OBJECTIVE: We sought to investigate the relationship between ANCA status and the clinical expression of CSS in a case series derived from the US Food and Drug Administration's adverse events database.
METHODS: All cases of CSS reported to the US Food and Drug Administration from 1997 to April 2003 were reviewed. Information about basic demographics, suspect medication use, clinical manifestations, histologic findings, ANCA staining patterns, and the presence of antibodies to myeloperoxidase (anti-MPO) or proteinase 3 (anti-PR3) was recorded when available.

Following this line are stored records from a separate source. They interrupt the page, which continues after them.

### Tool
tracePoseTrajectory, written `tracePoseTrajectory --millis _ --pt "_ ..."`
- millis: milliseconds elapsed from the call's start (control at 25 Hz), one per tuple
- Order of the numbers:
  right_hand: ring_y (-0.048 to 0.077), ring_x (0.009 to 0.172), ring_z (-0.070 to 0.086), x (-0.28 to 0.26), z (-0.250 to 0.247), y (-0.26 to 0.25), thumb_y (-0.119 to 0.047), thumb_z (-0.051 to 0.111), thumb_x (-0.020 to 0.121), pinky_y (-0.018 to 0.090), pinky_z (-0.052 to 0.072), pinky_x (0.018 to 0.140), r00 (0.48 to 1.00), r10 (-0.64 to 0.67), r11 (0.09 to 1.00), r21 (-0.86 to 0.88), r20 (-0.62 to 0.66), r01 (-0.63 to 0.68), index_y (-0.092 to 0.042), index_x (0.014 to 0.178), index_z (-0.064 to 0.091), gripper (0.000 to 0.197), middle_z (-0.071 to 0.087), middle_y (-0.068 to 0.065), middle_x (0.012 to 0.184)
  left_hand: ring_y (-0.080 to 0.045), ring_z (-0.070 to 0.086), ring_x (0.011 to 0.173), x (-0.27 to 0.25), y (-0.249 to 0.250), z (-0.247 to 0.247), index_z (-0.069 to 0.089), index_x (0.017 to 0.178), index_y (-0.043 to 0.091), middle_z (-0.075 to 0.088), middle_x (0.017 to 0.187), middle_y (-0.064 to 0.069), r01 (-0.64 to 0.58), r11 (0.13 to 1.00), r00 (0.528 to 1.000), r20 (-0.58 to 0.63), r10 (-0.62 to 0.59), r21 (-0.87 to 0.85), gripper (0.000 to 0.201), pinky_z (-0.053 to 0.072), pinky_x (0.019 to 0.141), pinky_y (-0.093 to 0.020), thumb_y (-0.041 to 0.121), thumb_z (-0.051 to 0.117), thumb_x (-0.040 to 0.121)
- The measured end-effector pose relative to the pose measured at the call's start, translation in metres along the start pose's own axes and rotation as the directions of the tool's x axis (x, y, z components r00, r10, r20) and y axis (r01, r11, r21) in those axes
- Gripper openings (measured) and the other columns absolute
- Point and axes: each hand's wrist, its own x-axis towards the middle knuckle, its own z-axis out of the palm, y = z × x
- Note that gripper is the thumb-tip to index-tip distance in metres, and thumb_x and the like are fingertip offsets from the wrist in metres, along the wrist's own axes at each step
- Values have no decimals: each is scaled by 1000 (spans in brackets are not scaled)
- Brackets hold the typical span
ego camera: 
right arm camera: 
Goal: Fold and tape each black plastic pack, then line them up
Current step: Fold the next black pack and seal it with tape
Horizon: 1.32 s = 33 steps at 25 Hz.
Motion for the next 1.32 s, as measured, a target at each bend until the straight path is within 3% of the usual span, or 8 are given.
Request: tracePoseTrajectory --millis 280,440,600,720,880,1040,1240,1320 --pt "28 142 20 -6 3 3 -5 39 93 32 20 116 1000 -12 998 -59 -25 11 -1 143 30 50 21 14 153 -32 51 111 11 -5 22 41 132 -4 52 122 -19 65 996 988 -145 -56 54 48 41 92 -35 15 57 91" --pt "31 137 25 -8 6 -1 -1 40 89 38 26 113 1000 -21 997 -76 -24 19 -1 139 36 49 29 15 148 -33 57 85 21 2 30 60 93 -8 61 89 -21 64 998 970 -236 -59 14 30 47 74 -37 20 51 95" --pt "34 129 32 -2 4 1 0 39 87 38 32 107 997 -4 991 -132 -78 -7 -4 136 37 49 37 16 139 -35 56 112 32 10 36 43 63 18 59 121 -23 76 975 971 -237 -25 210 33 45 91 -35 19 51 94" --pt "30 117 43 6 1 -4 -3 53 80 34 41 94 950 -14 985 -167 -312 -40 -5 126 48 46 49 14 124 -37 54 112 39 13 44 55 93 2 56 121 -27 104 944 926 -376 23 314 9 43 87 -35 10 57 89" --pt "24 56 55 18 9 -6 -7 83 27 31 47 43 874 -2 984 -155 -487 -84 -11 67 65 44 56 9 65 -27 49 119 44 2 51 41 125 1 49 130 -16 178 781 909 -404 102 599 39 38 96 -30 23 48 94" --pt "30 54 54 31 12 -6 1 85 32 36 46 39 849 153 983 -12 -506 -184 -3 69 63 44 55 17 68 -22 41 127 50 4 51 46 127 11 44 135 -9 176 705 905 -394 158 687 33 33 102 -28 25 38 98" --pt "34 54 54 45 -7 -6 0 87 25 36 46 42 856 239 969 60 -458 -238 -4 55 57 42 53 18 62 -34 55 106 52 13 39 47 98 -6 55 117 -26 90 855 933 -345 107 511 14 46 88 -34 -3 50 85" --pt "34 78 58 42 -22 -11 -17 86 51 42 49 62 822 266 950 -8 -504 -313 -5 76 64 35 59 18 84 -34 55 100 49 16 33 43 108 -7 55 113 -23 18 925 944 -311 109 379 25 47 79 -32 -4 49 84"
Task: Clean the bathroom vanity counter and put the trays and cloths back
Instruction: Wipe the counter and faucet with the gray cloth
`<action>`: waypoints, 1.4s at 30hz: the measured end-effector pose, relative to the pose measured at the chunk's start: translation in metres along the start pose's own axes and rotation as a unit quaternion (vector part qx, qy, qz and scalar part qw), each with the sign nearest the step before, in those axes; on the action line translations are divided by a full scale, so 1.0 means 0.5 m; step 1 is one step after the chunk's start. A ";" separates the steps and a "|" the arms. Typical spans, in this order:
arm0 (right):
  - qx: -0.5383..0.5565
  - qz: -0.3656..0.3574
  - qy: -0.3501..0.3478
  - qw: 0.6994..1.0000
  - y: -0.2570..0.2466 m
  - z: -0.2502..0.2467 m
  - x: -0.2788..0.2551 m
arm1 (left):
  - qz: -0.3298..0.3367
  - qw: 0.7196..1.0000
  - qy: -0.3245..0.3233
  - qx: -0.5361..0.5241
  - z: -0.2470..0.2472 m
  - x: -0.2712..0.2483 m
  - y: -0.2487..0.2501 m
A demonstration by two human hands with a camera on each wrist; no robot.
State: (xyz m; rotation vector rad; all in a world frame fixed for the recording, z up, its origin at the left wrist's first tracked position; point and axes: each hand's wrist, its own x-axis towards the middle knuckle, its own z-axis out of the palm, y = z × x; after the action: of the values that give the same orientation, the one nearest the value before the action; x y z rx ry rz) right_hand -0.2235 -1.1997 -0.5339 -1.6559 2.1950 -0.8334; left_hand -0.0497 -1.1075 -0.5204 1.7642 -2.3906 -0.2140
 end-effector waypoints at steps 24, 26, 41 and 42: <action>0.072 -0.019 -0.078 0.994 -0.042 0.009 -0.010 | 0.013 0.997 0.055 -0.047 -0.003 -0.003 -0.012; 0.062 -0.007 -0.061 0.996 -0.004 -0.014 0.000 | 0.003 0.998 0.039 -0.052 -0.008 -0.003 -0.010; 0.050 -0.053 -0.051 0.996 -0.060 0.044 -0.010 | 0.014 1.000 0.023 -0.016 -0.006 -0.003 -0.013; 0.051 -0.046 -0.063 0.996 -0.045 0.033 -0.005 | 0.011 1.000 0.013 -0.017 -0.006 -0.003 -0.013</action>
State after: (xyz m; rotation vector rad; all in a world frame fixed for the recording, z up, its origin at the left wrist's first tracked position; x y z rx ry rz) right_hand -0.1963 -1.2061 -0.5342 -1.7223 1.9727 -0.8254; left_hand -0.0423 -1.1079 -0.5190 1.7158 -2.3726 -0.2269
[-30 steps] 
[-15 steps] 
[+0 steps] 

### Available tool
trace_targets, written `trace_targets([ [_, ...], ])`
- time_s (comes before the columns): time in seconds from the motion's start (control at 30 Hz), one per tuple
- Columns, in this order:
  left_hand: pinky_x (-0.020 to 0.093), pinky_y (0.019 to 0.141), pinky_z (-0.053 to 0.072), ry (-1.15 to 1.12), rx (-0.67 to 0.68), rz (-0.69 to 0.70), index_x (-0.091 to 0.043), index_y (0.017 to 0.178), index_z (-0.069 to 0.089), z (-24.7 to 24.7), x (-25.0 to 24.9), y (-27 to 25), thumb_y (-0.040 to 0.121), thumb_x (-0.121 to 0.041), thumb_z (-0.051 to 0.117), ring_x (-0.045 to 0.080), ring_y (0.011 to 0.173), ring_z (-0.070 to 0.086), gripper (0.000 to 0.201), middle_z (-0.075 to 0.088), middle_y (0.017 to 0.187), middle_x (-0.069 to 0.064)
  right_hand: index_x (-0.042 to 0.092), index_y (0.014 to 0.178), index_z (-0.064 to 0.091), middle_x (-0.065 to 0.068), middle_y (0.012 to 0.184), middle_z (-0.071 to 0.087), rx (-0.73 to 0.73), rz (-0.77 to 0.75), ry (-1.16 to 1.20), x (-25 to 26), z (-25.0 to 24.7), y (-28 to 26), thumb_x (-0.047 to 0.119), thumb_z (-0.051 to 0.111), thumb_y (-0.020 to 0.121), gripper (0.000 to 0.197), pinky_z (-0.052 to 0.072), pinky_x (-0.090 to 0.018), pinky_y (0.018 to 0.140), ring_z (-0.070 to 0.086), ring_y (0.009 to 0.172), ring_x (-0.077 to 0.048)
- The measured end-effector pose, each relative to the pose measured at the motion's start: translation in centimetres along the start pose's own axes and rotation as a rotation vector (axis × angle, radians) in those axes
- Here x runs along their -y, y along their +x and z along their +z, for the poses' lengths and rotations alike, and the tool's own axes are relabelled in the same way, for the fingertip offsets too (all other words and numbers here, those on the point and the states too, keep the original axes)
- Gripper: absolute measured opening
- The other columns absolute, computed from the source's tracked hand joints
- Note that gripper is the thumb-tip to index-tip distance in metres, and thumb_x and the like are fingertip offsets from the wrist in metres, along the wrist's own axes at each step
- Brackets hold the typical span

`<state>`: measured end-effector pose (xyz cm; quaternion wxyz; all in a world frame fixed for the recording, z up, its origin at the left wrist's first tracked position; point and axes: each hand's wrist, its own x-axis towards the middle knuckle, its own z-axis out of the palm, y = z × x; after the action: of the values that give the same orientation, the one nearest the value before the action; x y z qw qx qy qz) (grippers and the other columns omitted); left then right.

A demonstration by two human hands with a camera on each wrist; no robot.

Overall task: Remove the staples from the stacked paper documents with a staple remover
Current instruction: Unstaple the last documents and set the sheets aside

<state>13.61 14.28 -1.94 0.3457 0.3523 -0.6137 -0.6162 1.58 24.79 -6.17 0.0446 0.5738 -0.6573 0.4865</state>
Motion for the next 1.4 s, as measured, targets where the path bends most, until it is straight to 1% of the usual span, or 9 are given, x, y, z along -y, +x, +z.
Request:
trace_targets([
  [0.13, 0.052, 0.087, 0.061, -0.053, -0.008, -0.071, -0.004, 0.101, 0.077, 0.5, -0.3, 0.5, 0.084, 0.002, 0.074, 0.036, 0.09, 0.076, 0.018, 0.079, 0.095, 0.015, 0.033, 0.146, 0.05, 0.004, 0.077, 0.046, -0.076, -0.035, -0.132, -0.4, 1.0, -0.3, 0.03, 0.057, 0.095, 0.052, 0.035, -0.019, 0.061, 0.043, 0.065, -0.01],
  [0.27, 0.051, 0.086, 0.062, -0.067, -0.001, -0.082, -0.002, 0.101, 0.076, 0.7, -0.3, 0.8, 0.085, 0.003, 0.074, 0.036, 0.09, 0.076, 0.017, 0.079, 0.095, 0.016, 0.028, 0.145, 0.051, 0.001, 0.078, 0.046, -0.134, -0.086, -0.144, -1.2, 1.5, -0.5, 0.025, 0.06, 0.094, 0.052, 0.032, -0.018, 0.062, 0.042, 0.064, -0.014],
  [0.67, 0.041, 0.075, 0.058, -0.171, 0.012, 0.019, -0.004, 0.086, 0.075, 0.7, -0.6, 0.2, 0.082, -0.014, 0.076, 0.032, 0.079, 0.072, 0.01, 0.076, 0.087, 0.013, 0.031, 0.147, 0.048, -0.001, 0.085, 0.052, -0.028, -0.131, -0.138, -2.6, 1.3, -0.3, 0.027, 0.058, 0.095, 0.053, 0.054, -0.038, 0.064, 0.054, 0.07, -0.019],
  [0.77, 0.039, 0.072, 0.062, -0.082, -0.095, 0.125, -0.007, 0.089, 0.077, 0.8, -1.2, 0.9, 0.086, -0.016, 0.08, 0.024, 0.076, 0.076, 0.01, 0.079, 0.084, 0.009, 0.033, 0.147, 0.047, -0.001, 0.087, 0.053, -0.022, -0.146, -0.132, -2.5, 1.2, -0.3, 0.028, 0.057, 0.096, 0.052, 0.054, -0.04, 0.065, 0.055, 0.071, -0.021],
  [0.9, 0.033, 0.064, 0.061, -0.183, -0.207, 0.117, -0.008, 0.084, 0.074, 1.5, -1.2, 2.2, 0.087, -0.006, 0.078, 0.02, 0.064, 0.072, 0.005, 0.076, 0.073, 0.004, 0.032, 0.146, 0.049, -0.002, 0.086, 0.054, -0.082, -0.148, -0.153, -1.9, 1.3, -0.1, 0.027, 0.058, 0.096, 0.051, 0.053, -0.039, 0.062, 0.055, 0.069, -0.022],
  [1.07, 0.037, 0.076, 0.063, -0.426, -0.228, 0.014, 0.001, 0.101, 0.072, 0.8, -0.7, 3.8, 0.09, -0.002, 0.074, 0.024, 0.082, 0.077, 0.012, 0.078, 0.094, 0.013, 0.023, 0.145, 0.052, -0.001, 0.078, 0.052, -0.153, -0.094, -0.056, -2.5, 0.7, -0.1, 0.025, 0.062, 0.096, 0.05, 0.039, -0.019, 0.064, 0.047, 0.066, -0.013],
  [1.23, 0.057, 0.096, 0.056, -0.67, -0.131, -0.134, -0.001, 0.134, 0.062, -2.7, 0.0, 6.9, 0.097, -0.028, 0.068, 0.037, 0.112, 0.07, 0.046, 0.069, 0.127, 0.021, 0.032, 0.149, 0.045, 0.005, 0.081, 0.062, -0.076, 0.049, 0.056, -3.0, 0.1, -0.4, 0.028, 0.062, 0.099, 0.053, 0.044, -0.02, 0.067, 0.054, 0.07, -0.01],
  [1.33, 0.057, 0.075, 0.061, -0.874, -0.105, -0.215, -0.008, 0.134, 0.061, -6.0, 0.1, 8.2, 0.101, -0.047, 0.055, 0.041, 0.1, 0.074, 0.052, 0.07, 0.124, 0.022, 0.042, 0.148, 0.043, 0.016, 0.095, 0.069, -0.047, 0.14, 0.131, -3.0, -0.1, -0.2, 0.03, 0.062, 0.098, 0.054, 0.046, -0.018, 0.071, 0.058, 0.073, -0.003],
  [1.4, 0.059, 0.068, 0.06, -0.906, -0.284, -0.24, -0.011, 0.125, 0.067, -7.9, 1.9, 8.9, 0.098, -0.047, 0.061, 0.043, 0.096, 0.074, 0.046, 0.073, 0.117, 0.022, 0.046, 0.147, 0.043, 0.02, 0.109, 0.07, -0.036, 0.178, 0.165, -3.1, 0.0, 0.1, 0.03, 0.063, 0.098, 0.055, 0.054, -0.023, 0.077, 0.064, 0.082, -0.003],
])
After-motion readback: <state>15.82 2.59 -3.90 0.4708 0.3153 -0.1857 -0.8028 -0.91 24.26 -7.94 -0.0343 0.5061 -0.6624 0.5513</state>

RESULTS: There were 93 case reports of CSS with sufficient documentation, including ANCA status. There were 38 (40.9%) of 93 cases with positive ANCA results, of which 15 cases reported a positive ELISA, all of which were positive for anti-MPO. ANCA negativity was associated with an increased proportion of cardiac involvement (risk difference [RD], 38.2%; 95% CI, 25.3% to 51.0%), gastrointestinal involvement (RD, 25.5%; 95% CI, 13.9% to 37.0%), pulmonary infiltrates (odds ratio, 4.9; 95% CI, 1.5-16.2), and the outcome of a life-threatening event or death (RD, 30.9%; 95% CI, 18.7% to 43.1%) when compared with anti-MPO-positive cases. ANCA negativity was associated with a decreased proportion of peripheral neuropathy (odds ratio, 0.3; 95% CI, 0.07-0.9).
CONCLUSION: These findings support the hypothesis that the presence or absence of autoantibodies influences the clinical expression and severity of CSS.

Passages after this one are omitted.